** What the task requires **
Search the listing below for the string "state" and show each line that contains it.

** Stored data **

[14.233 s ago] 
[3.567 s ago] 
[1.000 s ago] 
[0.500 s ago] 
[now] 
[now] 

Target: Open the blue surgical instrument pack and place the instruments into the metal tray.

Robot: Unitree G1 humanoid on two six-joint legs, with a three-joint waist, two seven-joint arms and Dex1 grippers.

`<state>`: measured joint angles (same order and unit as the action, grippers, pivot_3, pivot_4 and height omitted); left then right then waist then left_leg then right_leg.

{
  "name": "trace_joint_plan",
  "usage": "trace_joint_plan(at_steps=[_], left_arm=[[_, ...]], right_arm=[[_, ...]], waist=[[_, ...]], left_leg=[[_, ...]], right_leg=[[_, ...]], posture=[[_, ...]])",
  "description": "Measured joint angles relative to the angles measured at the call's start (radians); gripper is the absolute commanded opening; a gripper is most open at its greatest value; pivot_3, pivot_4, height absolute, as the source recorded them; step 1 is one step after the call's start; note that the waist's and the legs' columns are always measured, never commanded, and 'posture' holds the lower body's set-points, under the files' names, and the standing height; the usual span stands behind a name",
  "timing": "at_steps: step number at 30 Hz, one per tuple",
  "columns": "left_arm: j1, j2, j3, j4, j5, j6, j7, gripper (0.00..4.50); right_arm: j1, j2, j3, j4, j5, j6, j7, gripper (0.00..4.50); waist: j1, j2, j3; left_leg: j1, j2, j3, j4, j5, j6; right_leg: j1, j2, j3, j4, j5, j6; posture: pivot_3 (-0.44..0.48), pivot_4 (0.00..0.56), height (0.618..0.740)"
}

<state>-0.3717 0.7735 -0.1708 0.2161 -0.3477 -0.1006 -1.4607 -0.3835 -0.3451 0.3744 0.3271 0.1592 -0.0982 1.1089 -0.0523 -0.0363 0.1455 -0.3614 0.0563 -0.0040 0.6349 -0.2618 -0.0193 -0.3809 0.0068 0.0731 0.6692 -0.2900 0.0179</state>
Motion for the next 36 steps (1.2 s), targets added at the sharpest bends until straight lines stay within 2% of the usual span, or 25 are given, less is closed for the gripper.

** Answer for this exercise **
`<state>`: measured joint angles (same order and unit as the action, grippers, pivot_3, pivot_4 and height omitted); left then right then waist then left_leg then right_leg.
<state>-0.3717 0.7735 -0.1708 0.2161 -0.3477 -0.1006 -1.4607 -0.3835 -0.3451 0.3744 0.3271 0.1592 -0.0982 1.1089 -0.0523 -0.0363 0.1455 -0.3614 0.0563 -0.0040 0.6349 -0.2618 -0.0193 -0.3809 0.0068 0.0731 0.6692 -0.2900 0.0179</state>

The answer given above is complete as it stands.